From a technical authentication perspective, these emails are indistinguishable from legitimate business communication. They are, in fact, technically legitimate. They are sent from real accounts on real domains through real email infrastructure. The only thing that makes them malicious is the intent of the person controlling the account.

Step 3: Trust and reputation exploitation

The compromised account typically has an established sending history. It has communicated with the target before, or belongs to an organization the target does business with. Reputation-based filtering sees a known sender from a trusted domain with valid authentication and positive historical indicators.

This is precisely the profile SEGs use to identify legitimate email. The account has sent non-malicious messages in the past. The domain has a clean reputation. The authentication passes. Every signal indicates trustworthy communication.

When the attack originates from within the target's supply chain, the trust exploitation is even more effective. The email appears to come from a vendor, partner, or customer with an established business relationship. The recipient has likely received and acted on legitimate requests from this sender before.

Step 4: Payload delivery and social engineering

With technical barriers cleared, the attacker delivers their payload. Modern phishing payloads have evolved significantly from the obvious malware attachments of previous years.

Hyperlinks to credential harvesting sites appear in 45% of phishing emails. These links lead to convincing replicas of legitimate login pages for Microsoft 365, Google Workspace, banking services, or internal applications. The pages are often hosted on compromised legitimate websites or cloud services, further evading URL reputation filtering.

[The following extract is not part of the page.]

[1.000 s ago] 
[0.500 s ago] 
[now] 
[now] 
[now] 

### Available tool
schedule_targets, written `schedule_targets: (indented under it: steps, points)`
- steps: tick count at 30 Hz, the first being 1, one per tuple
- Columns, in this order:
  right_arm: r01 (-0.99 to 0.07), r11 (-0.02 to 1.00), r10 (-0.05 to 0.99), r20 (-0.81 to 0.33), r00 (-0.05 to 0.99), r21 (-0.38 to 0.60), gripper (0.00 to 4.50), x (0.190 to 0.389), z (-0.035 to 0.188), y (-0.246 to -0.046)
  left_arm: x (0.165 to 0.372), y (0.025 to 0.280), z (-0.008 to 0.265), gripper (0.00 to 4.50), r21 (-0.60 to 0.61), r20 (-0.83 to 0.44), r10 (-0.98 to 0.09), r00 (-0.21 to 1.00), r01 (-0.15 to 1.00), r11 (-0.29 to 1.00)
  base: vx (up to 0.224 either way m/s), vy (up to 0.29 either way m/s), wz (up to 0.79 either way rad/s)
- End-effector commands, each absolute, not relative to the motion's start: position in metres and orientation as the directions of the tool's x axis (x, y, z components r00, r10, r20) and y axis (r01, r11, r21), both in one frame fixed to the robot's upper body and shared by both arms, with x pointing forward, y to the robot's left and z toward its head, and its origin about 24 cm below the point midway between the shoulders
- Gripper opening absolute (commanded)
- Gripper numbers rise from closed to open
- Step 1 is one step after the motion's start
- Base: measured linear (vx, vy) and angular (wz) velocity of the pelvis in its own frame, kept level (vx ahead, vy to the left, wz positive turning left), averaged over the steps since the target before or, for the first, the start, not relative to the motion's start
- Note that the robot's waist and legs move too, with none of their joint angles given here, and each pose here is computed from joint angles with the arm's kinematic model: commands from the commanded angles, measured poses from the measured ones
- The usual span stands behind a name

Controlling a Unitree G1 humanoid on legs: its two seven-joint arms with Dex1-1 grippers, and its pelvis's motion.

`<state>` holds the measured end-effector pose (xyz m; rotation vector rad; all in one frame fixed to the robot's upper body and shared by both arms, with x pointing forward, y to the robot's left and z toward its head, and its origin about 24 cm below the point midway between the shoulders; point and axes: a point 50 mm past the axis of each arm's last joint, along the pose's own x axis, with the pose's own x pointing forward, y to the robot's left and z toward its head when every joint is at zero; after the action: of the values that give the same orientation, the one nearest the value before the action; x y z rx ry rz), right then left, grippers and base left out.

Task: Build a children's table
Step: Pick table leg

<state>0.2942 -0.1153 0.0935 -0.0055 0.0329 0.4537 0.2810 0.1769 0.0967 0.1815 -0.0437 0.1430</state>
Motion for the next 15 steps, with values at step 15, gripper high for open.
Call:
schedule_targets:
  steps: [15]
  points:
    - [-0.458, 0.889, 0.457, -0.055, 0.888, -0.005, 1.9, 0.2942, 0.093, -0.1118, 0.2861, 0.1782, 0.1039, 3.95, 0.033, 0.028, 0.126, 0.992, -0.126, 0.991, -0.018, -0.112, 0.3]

Pure social engineering with no malicious technical payload accounts for 19% of phishing attacks. These emails simply make fraudulent requests: change this payment destination, purchase gift cards for a client, share confidential information. There is no malware, no malicious link, nothing for technical tools to detect. The attack is entirely psychological.

QR code phishing (quishing) has risen dramatically from 0.8% of attacks in 2021 to 10.8% in 2024. QR codes obscure the destination URL, making it impossible for users to hover and preview where a link leads. They also bypass many URL scanning tools that analyze clickable links but ignore image content.

Malicious attachments still account for 35.7% of attacks, though this has declined from 72.7% in 2021. Attackers have learned that links and social engineering are more effective at evading detection.

Step 5: Credential harvesting and lateral movement

When the attack succeeds, the victim's credentials are captured or they comply with the fraudulent request. If credentials are harvested, the cycle begins again. The newly compromised account becomes another launching platform for attacks against that victim's contacts, customers, and colleagues.

This creates chains of legitimate-looking attacks that can spread through organizations and across business relationships. Each compromised account provides access to new targets who trust communications from that sender.

The FBI's IC3 report notes that this pattern is particularly damaging in business email compromise. An attacker who compromises one account in a financial transaction chain can redirect payments, modify banking details, or intercept legitimate invoices. The communications appear to come from trusted parties, pass all authentication checks, and reference real ongoing business relationships.


Real case: supply chain account compromise

The theoretical attack chain plays out in documented incidents with significant financial consequences. Egress's 2024 research identified a particularly concerning pattern: 8% of phishing emails originated from compromised accounts within the target organization's own supply chain.

These attacks are devastating because they exploit established business relationships and communication patterns. When a vendor's account is compromised, the attacker gains access to ongoing conversations, invoice templates, payment schedules, and communication styles. They can insert themselves into legitimate business processes with a level of authenticity that traditional security cannot distinguish from normal operations.

In documented scenarios, attackers compromised vendor email accounts and used them to send fraudulent invoice modification requests. The emails came from the vendor's actual domain, were sent through the vendor's actual email servers, and passed DMARC authentication because they genuinely originated from authorized infrastructure.

The recipients had no technical indicators of compromise. The sender address matched previous legitimate communications. The domain reputation was positive based on years of legitimate business correspondence. The authentication status showed valid SPF, DKIM, and DMARC. Email headers revealed nothing suspicious because there was nothing technically suspicious to reveal.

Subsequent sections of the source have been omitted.